- WORK REQUIRED -
Please return the full listing. Every line must match exactly.

- SOURCE DATA -
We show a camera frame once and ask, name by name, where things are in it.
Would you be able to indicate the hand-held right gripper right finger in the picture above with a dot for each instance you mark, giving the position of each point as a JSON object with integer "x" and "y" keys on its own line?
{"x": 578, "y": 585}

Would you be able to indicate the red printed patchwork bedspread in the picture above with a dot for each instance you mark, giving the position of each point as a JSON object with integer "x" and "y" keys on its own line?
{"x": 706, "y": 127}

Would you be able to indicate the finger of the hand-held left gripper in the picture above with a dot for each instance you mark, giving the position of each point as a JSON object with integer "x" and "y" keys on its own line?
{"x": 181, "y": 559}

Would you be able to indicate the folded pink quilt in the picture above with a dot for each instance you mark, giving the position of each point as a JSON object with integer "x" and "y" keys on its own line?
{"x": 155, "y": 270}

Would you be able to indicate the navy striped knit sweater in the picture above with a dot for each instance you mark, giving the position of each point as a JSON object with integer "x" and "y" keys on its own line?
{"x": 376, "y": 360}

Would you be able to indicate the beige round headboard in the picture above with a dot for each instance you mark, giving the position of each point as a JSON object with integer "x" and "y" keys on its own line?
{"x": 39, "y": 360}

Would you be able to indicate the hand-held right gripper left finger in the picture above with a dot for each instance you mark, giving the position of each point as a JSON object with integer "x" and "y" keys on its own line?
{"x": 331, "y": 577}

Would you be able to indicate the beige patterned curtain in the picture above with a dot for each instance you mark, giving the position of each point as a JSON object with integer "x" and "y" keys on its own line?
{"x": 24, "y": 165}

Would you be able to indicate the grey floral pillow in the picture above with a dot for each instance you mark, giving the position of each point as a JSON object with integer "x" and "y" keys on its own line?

- RESULT OF THIS TASK -
We show a camera frame once and ask, name by name, where things are in it.
Would you be able to indicate the hand-held right gripper right finger in the picture above with a dot for each instance you mark, giving the position of each point as a JSON object with integer "x" and "y" keys on its own line?
{"x": 578, "y": 585}

Would you be able to indicate the red printed patchwork bedspread in the picture above with a dot for each instance you mark, giving the position of each point as a JSON object with integer "x" and "y" keys on its own line?
{"x": 706, "y": 127}

Would you be able to indicate the finger of the hand-held left gripper in the picture above with a dot for each instance you mark, giving the position of each point as a JSON object with integer "x" and "y" keys on its own line?
{"x": 181, "y": 559}

Would you be able to indicate the folded pink quilt in the picture above with a dot for each instance you mark, giving the position of each point as a JSON object with integer "x" and "y" keys on its own line?
{"x": 155, "y": 270}

Would you be able to indicate the navy striped knit sweater in the picture above with a dot for each instance you mark, giving the position of each point as a JSON object with integer "x" and "y" keys on its own line?
{"x": 376, "y": 360}

Would you be able to indicate the beige round headboard in the picture above with a dot for each instance you mark, giving the position of each point as a JSON object with integer "x" and "y" keys on its own line?
{"x": 39, "y": 360}

Would you be able to indicate the hand-held right gripper left finger in the picture above with a dot for each instance you mark, giving the position of each point as a JSON object with integer "x" and "y" keys on its own line?
{"x": 331, "y": 577}

Would you be able to indicate the beige patterned curtain in the picture above with a dot for each instance you mark, giving the position of each point as a JSON object with integer "x" and "y" keys on its own line?
{"x": 24, "y": 165}

Would you be able to indicate the grey floral pillow in the picture above with a dot for each instance you mark, giving the position of each point as a JSON object with integer "x" and "y" keys on its own line?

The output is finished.